(Excerpts from a dataset)
···
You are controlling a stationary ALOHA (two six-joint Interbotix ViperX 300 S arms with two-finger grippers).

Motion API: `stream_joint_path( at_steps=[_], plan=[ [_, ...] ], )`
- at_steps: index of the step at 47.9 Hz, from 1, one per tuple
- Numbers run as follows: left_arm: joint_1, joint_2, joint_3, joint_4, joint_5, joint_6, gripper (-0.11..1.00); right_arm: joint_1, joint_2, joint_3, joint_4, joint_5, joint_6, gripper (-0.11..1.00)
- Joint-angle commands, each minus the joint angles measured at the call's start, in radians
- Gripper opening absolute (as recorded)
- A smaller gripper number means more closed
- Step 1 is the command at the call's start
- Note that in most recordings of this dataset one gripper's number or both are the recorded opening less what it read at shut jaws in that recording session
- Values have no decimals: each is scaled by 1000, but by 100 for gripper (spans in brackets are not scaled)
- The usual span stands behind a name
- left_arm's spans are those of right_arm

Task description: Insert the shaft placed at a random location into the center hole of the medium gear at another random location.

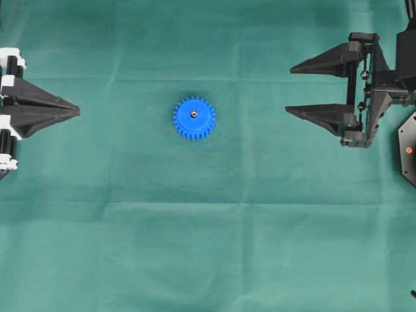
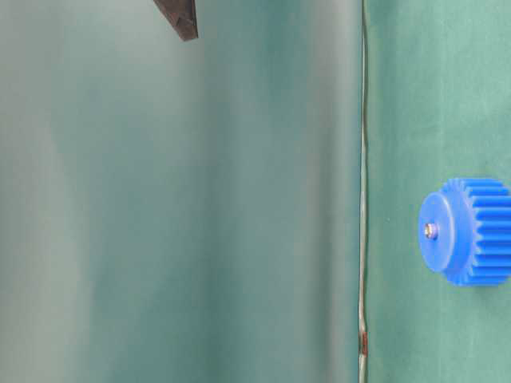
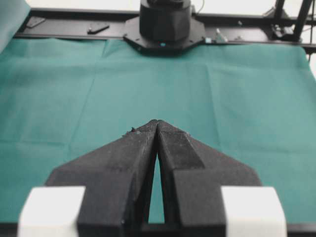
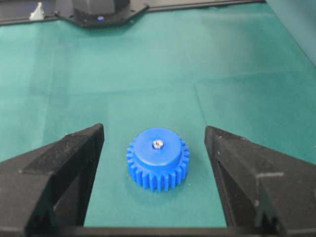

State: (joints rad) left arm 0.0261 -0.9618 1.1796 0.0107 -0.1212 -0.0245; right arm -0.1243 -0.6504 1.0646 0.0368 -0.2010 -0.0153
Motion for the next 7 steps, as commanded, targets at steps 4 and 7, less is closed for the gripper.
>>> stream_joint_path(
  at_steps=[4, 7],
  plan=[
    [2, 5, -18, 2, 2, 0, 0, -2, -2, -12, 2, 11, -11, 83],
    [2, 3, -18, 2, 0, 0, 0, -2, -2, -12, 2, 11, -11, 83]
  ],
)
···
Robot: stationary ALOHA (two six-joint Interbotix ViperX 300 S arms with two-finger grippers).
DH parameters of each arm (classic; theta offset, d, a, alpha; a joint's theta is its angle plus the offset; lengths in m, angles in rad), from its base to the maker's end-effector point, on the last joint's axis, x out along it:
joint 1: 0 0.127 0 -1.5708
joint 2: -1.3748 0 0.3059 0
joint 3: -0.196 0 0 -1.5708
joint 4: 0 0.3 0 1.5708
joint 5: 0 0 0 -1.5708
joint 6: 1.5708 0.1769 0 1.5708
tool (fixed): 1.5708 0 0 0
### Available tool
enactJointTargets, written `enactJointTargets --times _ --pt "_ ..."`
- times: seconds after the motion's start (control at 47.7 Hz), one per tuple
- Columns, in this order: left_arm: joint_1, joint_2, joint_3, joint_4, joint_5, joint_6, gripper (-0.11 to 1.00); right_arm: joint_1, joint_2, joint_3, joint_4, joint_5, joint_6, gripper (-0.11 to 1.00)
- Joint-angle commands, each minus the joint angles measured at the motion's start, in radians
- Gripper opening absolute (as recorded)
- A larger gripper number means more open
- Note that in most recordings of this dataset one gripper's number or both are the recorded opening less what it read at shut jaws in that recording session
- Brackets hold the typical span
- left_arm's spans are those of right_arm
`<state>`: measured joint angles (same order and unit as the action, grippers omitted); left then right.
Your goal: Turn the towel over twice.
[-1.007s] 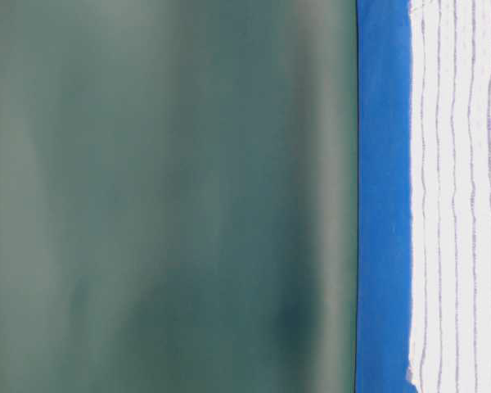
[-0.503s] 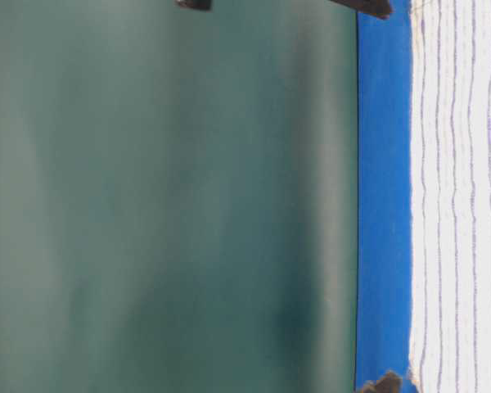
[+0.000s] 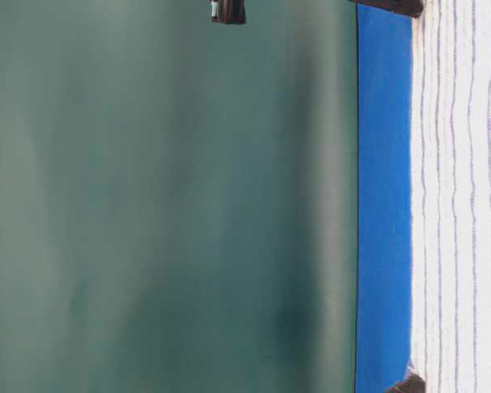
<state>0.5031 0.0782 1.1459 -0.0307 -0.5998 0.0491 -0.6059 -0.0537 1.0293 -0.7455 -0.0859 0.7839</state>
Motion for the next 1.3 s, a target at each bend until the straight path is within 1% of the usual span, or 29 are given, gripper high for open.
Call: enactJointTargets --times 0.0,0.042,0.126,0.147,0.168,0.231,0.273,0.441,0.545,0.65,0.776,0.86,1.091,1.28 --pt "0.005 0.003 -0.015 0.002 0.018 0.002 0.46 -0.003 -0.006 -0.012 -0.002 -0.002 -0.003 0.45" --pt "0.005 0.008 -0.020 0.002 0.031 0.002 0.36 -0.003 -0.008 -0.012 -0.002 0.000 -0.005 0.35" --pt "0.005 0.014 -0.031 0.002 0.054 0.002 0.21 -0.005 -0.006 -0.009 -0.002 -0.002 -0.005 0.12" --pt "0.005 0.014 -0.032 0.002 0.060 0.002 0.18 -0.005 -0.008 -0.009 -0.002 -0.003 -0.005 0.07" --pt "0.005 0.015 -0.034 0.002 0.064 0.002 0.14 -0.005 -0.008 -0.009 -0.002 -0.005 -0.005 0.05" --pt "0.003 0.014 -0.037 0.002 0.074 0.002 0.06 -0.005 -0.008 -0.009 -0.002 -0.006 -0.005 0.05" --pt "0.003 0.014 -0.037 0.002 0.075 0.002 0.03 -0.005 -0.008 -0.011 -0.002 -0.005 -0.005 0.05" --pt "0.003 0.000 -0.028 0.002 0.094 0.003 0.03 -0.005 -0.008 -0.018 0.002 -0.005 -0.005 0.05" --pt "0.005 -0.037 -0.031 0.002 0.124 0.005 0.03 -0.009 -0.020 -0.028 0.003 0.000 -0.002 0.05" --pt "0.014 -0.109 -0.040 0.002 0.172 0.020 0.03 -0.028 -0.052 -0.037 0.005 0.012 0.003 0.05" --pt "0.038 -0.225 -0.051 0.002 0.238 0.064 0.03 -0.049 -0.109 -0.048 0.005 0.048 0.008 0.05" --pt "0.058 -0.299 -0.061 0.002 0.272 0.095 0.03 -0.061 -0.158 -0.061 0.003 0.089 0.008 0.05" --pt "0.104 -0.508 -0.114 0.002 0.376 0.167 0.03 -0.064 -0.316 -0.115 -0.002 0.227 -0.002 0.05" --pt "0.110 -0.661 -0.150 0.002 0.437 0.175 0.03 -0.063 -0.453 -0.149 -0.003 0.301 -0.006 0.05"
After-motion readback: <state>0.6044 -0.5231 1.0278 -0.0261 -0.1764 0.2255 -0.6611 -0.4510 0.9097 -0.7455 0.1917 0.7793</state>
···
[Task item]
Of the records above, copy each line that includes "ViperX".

[Result of the exercise]
You are controlling a stationary ALOHA (two six-joint Interbotix ViperX 300 S arms with two-finger grippers).
Robot: stationary ALOHA (two six-joint Interbotix ViperX 300 S arms with two-finger grippers).

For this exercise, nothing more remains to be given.